EXERCISE INSTRUCTIONS: From first line to last, give the material again unchanged.

·····

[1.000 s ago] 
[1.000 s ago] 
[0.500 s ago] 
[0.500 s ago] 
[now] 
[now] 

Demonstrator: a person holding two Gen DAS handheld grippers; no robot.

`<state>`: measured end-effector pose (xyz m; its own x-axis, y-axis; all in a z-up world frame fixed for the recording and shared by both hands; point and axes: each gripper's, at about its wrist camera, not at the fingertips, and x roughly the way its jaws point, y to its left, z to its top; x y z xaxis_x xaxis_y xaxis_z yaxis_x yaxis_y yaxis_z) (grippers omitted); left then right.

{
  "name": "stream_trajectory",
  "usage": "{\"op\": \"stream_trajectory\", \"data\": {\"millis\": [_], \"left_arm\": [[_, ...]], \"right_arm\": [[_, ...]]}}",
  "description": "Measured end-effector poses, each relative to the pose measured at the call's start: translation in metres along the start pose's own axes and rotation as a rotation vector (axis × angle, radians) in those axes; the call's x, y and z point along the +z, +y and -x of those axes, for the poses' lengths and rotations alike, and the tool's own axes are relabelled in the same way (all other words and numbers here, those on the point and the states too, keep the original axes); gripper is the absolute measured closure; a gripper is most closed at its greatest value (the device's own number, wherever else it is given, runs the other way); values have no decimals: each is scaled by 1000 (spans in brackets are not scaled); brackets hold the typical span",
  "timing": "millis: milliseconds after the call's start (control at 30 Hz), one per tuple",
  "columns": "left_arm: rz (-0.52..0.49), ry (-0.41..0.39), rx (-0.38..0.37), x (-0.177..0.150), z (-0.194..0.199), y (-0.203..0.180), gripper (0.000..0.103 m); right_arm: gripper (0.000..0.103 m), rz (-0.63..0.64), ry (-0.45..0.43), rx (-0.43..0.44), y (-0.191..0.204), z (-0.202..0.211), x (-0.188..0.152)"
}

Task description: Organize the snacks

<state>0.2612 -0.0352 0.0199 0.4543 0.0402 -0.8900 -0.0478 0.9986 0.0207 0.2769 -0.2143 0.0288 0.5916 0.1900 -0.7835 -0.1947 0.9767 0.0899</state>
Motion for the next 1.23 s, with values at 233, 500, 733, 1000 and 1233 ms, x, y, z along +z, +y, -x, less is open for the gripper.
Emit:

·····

ANSWER FOR THIS EXERCISE:
[1.000 s ago] 
[1.000 s ago] 
[0.500 s ago] 
[0.500 s ago] 
[now] 
[now] 

Demonstrator: a person holding two Gen DAS handheld grippers; no robot.

`<state>`: measured end-effector pose (xyz m; its own x-axis, y-axis; all in a z-up world frame fixed for the recording and shared by both hands; point and axes: each gripper's, at about its wrist camera, not at the fingertips, and x roughly the way its jaws point, y to its left, z to its top; x y z xaxis_x xaxis_y xaxis_z yaxis_x yaxis_y yaxis_z) (grippers omitted); left then right.

{
  "name": "stream_trajectory",
  "usage": "{\"op\": \"stream_trajectory\", \"data\": {\"millis\": [_], \"left_arm\": [[_, ...]], \"right_arm\": [[_, ...]]}}",
  "description": "Measured end-effector poses, each relative to the pose measured at the call's start: translation in metres along the start pose's own axes and rotation as a rotation vector (axis × angle, radians) in those axes; the call's x, y and z point along the +z, +y and -x of those axes, for the poses' lengths and rotations alike, and the tool's own axes are relabelled in the same way (all other words and numbers here, those on the point and the states too, keep the original axes); gripper is the absolute measured closure; a gripper is most closed at its greatest value (the device's own number, wherever else it is given, runs the other way); values have no decimals: each is scaled by 1000 (spans in brackets are not scaled); brackets hold the typical span",
  "timing": "millis: milliseconds after the call's start (control at 30 Hz), one per tuple",
  "columns": "left_arm: rz (-0.52..0.49), ry (-0.41..0.39), rx (-0.38..0.37), x (-0.177..0.150), z (-0.194..0.199), y (-0.203..0.180), gripper (0.000..0.103 m); right_arm: gripper (0.000..0.103 m), rz (-0.63..0.64), ry (-0.45..0.43), rx (-0.43..0.44), y (-0.191..0.204), z (-0.202..0.211), x (-0.188..0.152)"
}

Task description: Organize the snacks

<state>0.2612 -0.0352 0.0199 0.4543 0.0402 -0.8900 -0.0478 0.9986 0.0207 0.2769 -0.2143 0.0288 0.5916 0.1900 -0.7835 -0.1947 0.9767 0.0899</state>
Motion for the next 1.23 s, with values at 233, 500, 733, 1000 and 1233 ms, x, y, z along +z, +y, -x, less is open for the gripper.
Emit:

That completes the answer to the exercise.